SEMINAR研究所論文研討課程(IOC5058)2/27演講資訊

講題: Accelerating AI Applications based on High-Performance, High-Accuracy Approximate Computing

時間日期地點:  2/27 (Wed) 3:30-5:00PM in ED 117

講員名字&簡歷:

Kai-Chiang Wu received the B.S. and M.S. degrees in computer science from National Tsing Hua University, Hsinchu, Taiwan, in 2002 and 2004, respectively, and the Ph.D. degree in electrical and computer engineering from Carnegie Mellon University, Pittsburgh, PA, in 2011. From 2011 to 2013, he was with Intel Corporation, Hillsboro, OR, as a senior software engineer working on the research and development of CAD tools for reliability verification. He is currently an assistant professor in the Department of Computer Science, National Chiao Tung University, Hsinchu, Taiwan.
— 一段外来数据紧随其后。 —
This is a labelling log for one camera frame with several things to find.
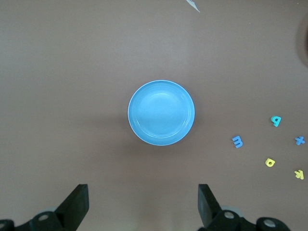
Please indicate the blue foam letter x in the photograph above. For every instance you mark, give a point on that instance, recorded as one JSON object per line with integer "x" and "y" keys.
{"x": 300, "y": 140}

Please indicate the blue plate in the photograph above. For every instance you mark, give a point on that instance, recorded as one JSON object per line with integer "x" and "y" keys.
{"x": 161, "y": 113}

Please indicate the white paper scrap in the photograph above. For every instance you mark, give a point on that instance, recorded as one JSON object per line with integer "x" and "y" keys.
{"x": 192, "y": 3}

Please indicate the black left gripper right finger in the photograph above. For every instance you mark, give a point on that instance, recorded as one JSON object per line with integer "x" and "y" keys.
{"x": 208, "y": 207}

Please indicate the yellow foam letter a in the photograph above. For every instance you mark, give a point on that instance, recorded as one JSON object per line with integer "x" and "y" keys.
{"x": 267, "y": 160}

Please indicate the brown table cover sheet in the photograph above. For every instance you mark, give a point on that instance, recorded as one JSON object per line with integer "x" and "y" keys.
{"x": 72, "y": 72}

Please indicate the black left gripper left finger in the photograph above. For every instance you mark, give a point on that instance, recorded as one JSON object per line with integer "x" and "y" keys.
{"x": 74, "y": 207}

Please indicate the teal foam letter p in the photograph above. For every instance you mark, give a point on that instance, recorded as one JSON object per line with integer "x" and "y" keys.
{"x": 277, "y": 124}

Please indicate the yellow foam letter k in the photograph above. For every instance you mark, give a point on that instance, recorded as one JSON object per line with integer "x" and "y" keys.
{"x": 300, "y": 175}

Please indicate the blue foam letter m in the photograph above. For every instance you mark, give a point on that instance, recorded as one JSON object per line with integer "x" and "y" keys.
{"x": 240, "y": 143}

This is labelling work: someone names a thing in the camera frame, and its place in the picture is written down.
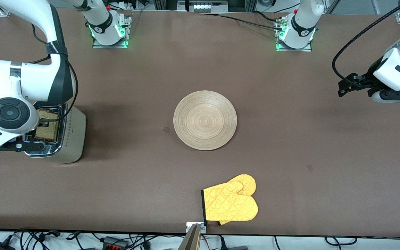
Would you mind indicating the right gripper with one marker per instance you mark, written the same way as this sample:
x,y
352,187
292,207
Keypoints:
x,y
43,124

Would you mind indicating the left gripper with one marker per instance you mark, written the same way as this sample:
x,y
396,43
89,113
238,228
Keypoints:
x,y
367,78

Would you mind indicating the brown bread slice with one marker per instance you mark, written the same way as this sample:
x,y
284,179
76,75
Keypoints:
x,y
49,133

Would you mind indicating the round wooden plate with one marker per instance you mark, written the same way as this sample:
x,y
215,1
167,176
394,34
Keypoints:
x,y
205,119

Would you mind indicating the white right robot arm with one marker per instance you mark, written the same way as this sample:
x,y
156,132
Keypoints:
x,y
30,80

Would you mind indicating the silver two-slot toaster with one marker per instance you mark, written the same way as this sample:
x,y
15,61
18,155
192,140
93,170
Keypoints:
x,y
75,139

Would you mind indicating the black adapter with orange clips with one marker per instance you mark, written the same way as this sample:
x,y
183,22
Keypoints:
x,y
111,242

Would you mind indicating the white power strip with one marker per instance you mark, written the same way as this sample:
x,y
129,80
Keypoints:
x,y
201,7

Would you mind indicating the yellow quilted oven mitt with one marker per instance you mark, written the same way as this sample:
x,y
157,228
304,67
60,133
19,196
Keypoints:
x,y
229,205

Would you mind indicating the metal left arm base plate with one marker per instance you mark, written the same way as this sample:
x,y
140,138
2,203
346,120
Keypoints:
x,y
307,49

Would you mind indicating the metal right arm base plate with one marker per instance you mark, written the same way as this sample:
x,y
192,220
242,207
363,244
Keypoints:
x,y
97,45

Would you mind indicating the small metal clamp bracket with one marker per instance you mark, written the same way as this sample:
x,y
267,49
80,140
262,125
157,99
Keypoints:
x,y
189,227

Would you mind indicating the tan camera post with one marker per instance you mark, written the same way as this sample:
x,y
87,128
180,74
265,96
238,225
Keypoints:
x,y
191,241

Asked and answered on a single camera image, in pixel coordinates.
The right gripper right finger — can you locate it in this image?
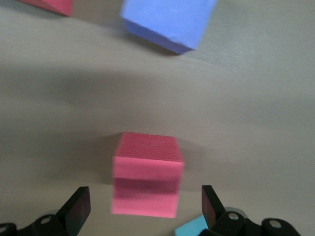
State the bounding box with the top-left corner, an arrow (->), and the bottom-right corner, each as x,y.
201,184 -> 301,236

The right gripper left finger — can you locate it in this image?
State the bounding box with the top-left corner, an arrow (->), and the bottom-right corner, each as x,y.
0,186 -> 92,236

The blue foam cube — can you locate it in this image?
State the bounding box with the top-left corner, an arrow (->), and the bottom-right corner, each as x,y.
174,213 -> 210,236

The red foam cube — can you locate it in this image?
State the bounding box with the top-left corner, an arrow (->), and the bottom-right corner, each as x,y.
16,0 -> 74,17
110,132 -> 185,219

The purple foam cube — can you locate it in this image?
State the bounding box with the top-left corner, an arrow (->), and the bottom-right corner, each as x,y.
120,0 -> 219,55

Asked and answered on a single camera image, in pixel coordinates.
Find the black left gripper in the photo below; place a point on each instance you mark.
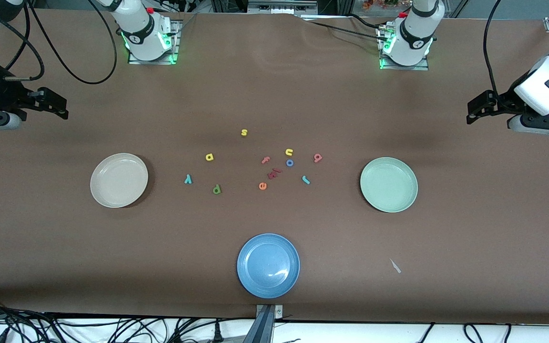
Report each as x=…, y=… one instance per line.
x=502, y=102

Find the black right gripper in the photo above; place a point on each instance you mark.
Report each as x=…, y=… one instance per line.
x=6, y=93

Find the teal letter y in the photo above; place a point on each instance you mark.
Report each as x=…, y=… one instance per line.
x=188, y=180

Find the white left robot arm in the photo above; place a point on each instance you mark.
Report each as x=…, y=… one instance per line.
x=412, y=38

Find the beige brown plate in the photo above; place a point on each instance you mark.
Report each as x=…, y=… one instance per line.
x=118, y=180

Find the light green plate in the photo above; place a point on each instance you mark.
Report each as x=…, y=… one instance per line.
x=389, y=185

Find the orange decor items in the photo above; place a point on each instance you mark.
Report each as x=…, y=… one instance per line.
x=374, y=5

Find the small white paper scrap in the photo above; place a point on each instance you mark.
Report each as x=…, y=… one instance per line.
x=395, y=266

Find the brown table cover sheet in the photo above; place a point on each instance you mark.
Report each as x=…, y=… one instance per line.
x=274, y=85

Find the grey device box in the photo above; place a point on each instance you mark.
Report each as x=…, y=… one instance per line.
x=279, y=7

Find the blue plate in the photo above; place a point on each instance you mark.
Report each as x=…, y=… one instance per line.
x=268, y=266

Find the black power plug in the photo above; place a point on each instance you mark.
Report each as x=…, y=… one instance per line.
x=217, y=336

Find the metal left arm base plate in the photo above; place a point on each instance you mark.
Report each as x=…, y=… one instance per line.
x=405, y=67

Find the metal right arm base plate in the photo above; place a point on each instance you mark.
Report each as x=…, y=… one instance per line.
x=153, y=62

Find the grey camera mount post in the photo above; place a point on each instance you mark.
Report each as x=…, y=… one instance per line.
x=267, y=328
His research interests include AI computing platform design, approximate computing for AI applications, reliable/trustworthy system design, and algorithms for electronic design automation. He was the recipient of a Best Paper Award from IEEE International Conference on Computer Design (ICCD 2008).

大綱:

Approximate computing (AC) is an emerging strategy which trades computational accuracy for computational cost in terms of performance, energy, and/or area. In this talk, I will give an introductory overview of AC and illustrate how AC can be applied for high-performance energy-efficient arithmetic computation, while considering the accuracy requirement of error-tolerant (e.g., deep learning) applications. Then, I will present novel AC arithmetic component and architecture, which are the first research studies using in-situ sensors for accelerating AI applications based on AC, and outperform the prior art. Finally, some interesting and promising experiments and results will be demonstrated, and a life demo will be given.